Così si spiegano le scelte di Azimut , che già nel 2014 ha lanciato il progetto Libera Impresa, nel quale rientrano gli investimenti nella piattaforma dedicata agli investimenti in start-up Siamo Soci, nel fondo di venture capital P101, nella società di gestione di fondi di private equity e di private debt Futurimpresa sgr, in Azimut Global Counceling e in Ipo Challenger, veicolo di investimento strutturato come evoluzione della Spac da Simone Strocchi, fondatore di Electa, che aveva collocato obbligazioni convertibili anche presso clienti dell’sgr presieduta da Pietro Giuliani (si veda altro articolo di BeBeez).
Proprio con Electa ora Azimut è invece in raccolta per Ipo Club, veicolo che investirà in obbligazioni emesse da cosiddette pre-booking company, società costituite per convogliare capitali nell’acquisizione di quote di società target da quotare in borsa. Di quelle pre-booking company Ipo Club sarà il principale investitore con il 30%, ma il resto sarà raccolto presso terzi. «Si tratta di una struttura aperta”, commenta Strocchi. “Il modello delle Spac sta evolvendo e trovare alleanze con grandi asset manager che possano assicurare un flusso costante di capitali da investire è un grande vantaggio”. Intanto Azimut ha già raccolto 120 milioni su un target di 150, coinvolgendo circa 100 investitori, di cui 70 imprenditori (si veda altro articolo di BeBeez).
Tra i grandi asset manger anche Banca Generali ha lanciato il prodotto alternativo 3Y Income Coupon, che prevede una quota tra il 15-20% del patrimonio investita in comparti alternativi di specialisti nel credito corporate come Muzinich, M&G, T. Rowe Price e Jb Asset Management. La gestione comprende anche il nuovo fondo Astrea che opera nella gestione di cartolarizzazioni di crediti verso le Asl ed è gestito da Cfe, operatore europeo specializzato nel trade-finance (si veda MF Milano Finanza).

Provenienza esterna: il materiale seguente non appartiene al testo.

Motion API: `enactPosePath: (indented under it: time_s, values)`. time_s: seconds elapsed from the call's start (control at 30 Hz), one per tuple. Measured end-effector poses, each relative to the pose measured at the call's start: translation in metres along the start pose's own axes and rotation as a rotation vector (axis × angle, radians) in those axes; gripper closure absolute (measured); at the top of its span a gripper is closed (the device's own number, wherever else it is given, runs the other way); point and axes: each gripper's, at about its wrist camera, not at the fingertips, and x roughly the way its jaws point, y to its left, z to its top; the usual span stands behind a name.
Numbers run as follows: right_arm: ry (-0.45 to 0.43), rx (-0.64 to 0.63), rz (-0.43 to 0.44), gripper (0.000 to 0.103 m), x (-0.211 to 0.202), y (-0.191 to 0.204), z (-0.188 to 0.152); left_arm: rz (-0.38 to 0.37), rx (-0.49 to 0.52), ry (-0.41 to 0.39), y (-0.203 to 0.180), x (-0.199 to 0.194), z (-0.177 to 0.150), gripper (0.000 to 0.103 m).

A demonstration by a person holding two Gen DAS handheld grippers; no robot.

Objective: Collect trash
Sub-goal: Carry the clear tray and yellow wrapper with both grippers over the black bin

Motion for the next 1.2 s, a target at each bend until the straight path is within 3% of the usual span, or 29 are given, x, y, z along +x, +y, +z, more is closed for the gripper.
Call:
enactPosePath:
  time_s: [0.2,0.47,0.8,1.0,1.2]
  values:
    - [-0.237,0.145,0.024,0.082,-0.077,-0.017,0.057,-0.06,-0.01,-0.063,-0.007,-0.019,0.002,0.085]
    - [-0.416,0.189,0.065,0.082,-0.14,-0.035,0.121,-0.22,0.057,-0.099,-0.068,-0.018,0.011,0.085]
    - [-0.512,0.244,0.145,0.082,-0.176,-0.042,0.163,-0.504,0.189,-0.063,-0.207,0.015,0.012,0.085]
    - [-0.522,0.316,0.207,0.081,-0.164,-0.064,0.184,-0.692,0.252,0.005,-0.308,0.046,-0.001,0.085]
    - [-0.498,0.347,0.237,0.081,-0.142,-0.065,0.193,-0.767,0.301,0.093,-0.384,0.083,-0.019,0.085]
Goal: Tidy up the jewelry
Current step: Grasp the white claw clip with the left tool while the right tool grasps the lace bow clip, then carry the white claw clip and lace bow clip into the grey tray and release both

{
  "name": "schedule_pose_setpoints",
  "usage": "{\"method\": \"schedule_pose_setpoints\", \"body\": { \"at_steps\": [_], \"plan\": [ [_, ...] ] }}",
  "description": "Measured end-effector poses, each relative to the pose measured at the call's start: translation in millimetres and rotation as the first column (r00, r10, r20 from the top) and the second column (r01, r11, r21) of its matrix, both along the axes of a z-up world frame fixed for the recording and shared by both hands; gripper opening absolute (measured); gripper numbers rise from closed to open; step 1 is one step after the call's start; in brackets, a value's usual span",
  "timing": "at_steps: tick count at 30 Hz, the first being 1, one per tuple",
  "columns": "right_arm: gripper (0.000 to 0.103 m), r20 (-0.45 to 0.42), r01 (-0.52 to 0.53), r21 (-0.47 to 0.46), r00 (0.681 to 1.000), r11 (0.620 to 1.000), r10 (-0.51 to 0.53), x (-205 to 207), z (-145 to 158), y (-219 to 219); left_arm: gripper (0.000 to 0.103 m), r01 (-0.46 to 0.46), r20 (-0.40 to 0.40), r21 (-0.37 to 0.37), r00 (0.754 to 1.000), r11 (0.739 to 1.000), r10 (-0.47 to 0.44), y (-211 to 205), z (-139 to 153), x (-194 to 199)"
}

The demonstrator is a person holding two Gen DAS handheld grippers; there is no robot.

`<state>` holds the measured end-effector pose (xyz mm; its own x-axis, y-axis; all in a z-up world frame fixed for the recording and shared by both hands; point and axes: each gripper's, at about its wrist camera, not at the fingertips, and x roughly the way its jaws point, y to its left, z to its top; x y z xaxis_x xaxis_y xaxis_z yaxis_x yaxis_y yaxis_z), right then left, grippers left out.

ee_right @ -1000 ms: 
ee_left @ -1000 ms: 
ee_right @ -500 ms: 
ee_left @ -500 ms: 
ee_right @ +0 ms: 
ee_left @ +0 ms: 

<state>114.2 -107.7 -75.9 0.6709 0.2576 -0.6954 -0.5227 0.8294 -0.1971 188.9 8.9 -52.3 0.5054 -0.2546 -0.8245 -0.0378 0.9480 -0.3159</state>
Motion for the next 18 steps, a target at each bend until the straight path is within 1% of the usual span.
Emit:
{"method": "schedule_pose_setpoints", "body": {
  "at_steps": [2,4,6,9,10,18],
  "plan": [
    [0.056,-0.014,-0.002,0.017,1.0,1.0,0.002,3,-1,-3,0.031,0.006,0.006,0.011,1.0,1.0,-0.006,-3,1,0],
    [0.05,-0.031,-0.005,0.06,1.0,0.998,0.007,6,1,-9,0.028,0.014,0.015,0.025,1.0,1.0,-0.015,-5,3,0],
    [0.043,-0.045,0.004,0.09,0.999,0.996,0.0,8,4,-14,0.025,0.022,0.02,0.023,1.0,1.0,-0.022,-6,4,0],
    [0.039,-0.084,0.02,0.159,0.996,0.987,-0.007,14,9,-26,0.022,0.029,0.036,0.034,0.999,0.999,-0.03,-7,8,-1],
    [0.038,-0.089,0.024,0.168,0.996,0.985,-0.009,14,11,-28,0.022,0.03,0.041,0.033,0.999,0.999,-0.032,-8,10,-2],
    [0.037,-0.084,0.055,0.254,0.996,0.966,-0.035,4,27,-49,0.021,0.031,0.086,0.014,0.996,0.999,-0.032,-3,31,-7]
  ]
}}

Anche sul fronte degli investimenti in fatture, infine, gli asset manager iniziano a essere molto sensibili. Groupama sgr ha lanciato nei mesi scorsi il fondo Supply Chain per acquistare fatture da pmi italiane, con un target di raccolta di 200 milioni, di cui 50 investiti dalla casa madre (si veda altro articolo di BeBeez), mentre la piattaforma di invoice trading Credimi, fondata da Ignazio Rocco di Torrepadula, ha siglato un accordo con Anima sgr, Anthilia Capital Partners sgr, BG Fund Management Lux (Banca Generali ) e Tikehau Capital, che hanno messo a disposizione 50 milioni di euro da investire in fatture offerte sulla piattaforma (Credimi che coinveste per una quota del 5%)(si veda altro articolo di BeBeez).